◆ Work to be completed ◆
Take the listing below and print exactly the lines starting at the line containing "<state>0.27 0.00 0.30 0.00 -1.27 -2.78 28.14" and ending at the line containing "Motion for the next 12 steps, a", both ends included, and no others.

◆ Listed entries ◆
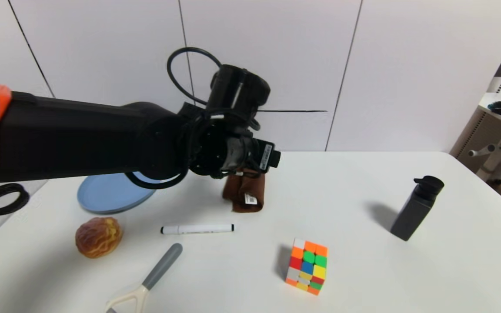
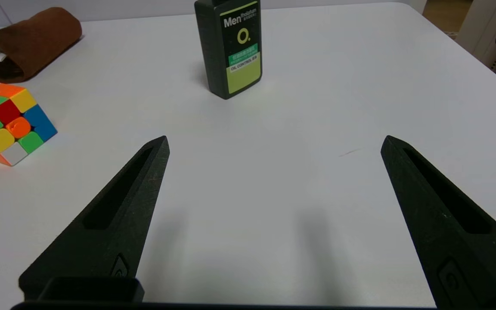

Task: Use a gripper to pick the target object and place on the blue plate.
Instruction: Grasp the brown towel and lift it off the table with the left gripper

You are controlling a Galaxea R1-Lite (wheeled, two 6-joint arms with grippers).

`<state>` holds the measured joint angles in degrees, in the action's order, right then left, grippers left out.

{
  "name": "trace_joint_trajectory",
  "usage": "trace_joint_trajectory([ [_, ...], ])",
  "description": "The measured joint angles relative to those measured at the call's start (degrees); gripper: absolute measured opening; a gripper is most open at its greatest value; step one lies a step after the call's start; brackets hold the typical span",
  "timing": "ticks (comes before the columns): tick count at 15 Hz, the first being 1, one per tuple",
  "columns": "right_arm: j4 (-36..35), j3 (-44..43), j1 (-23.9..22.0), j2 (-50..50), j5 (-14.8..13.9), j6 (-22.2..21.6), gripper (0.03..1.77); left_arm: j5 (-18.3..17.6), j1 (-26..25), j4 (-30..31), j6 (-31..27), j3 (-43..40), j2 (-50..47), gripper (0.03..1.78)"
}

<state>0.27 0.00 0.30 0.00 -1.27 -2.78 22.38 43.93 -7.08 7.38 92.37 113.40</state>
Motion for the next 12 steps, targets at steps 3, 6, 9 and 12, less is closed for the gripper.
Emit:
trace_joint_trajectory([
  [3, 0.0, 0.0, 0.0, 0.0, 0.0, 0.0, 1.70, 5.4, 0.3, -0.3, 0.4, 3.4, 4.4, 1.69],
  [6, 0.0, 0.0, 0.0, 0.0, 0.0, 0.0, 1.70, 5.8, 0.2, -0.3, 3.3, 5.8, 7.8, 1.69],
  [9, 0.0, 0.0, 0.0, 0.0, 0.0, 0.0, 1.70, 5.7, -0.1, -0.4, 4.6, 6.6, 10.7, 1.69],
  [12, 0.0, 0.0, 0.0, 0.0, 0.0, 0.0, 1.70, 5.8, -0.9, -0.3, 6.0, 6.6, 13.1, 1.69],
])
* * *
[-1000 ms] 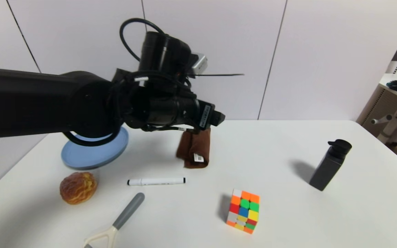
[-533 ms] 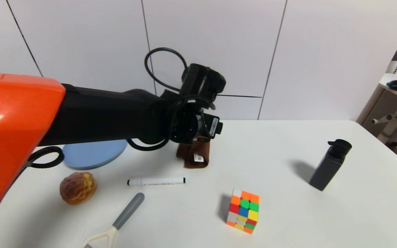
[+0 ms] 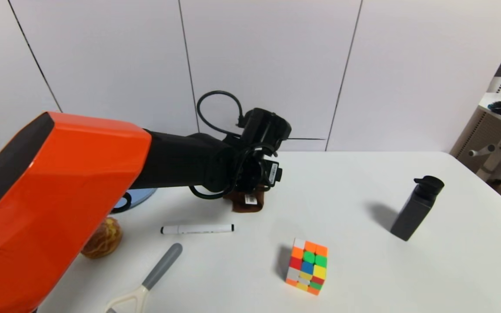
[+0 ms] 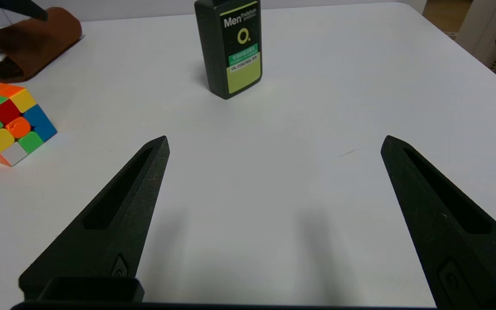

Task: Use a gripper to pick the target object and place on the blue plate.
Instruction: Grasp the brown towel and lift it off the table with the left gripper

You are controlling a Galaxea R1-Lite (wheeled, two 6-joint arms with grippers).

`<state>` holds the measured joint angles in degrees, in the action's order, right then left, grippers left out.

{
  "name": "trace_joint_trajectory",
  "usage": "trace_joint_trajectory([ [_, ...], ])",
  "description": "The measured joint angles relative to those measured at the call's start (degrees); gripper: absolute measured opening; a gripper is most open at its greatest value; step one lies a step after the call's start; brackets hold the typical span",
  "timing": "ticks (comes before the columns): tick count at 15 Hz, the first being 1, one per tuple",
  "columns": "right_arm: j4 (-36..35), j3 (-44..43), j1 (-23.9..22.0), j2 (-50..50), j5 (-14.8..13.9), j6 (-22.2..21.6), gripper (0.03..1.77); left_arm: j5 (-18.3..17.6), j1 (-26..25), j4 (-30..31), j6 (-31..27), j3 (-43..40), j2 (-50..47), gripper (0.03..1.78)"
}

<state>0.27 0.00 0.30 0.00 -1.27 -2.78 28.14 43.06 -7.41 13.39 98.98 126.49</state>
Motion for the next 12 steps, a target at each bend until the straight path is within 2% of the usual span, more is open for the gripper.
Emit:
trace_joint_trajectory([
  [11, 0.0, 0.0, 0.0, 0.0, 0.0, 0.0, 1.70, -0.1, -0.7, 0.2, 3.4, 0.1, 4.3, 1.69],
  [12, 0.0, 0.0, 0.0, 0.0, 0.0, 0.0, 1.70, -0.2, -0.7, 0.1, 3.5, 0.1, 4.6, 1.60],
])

◆ Answer space ◆
<state>0.27 0.00 0.30 0.00 -1.27 -2.78 28.14 43.06 -7.41 13.39 98.98 126.49</state>
Motion for the next 12 steps, a target at each bend until the straight path is within 2% of the usual span, more is open for the gripper.

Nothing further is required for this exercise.